_What is expected:_
Repeat exactly, please, the lines that begin at the start of the listing and end at the line holding "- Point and".
══════════════════════════════
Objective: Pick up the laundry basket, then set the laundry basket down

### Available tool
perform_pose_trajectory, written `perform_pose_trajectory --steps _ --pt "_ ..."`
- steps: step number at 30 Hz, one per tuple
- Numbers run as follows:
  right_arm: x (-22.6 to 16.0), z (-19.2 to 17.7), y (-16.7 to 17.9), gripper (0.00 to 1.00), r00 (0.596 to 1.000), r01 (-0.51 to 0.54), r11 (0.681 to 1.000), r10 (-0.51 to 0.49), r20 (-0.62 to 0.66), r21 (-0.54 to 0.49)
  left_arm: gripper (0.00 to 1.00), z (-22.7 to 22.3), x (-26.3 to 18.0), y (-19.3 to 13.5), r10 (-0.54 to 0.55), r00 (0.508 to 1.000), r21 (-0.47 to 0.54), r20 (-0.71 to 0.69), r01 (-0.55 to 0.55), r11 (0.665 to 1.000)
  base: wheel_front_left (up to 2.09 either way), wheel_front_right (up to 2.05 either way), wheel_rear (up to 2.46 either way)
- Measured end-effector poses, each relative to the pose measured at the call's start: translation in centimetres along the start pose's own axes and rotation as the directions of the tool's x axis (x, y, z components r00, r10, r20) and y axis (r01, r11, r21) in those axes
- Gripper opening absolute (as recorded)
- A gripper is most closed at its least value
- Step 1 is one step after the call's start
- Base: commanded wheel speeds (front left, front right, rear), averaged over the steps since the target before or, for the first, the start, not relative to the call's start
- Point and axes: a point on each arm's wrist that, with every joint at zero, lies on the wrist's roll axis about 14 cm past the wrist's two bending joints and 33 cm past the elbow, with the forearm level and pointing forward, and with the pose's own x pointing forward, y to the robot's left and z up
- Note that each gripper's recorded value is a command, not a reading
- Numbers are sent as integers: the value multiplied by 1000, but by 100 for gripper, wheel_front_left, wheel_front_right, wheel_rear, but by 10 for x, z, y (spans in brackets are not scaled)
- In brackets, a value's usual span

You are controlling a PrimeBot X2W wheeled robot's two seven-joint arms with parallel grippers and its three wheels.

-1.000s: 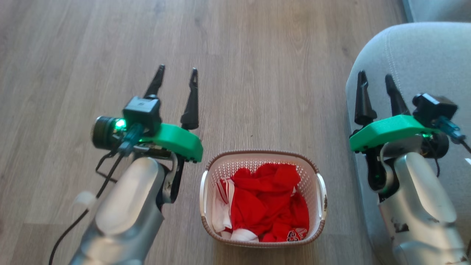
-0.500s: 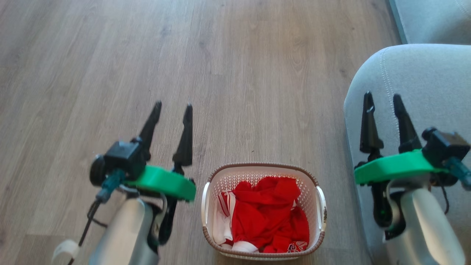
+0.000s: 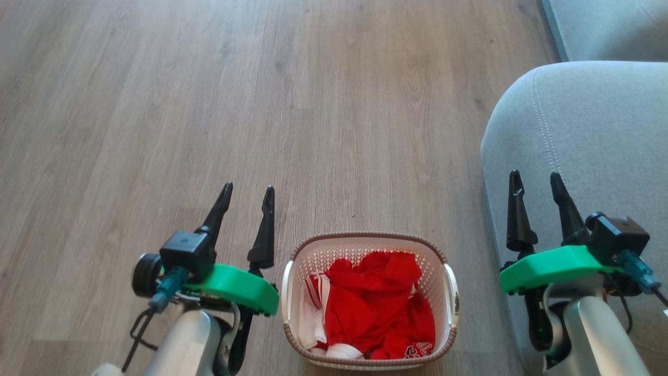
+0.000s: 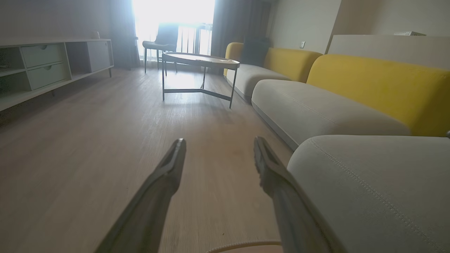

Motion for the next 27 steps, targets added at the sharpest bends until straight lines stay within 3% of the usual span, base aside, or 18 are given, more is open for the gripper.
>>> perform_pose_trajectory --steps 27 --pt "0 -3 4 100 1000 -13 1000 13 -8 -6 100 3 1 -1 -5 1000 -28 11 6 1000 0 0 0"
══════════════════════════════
_Result for this exercise:_
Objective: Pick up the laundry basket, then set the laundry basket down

### Available tool
perform_pose_trajectory, written `perform_pose_trajectory --steps _ --pt "_ ..."`
- steps: step number at 30 Hz, one per tuple
- Numbers run as follows:
  right_arm: x (-22.6 to 16.0), z (-19.2 to 17.7), y (-16.7 to 17.9), gripper (0.00 to 1.00), r00 (0.596 to 1.000), r01 (-0.51 to 0.54), r11 (0.681 to 1.000), r10 (-0.51 to 0.49), r20 (-0.62 to 0.66), r21 (-0.54 to 0.49)
  left_arm: gripper (0.00 to 1.00), z (-22.7 to 22.3), x (-26.3 to 18.0), y (-19.3 to 13.5), r10 (-0.54 to 0.55), r00 (0.508 to 1.000), r21 (-0.47 to 0.54), r20 (-0.71 to 0.69), r01 (-0.55 to 0.55), r11 (0.665 to 1.000)
  base: wheel_front_left (up to 2.09 either way), wheel_front_right (up to 2.05 either way), wheel_rear (up to 2.46 either way)
- Measured end-effector poses, each relative to the pose measured at the call's start: translation in centimetres along the start pose's own axes and rotation as the directions of the tool's x axis (x, y, z components r00, r10, r20) and y axis (r01, r11, r21) in those axes
- Gripper opening absolute (as recorded)
- A gripper is most closed at its least value
- Step 1 is one step after the call's start
- Base: commanded wheel speeds (front left, front right, rear), averaged over the steps since the target before or, for the first, the start, not relative to the call's start
- Point and axes: a point on each arm's wrist that, with every joint at zero, lies on the wrist's roll axis about 14 cm past the wrist's two bending joints and 33 cm past the elbow, with the forearm level and pointing forward, and with the pose's own x pointing forward, y to the robot's left and z up

The exercise is now done.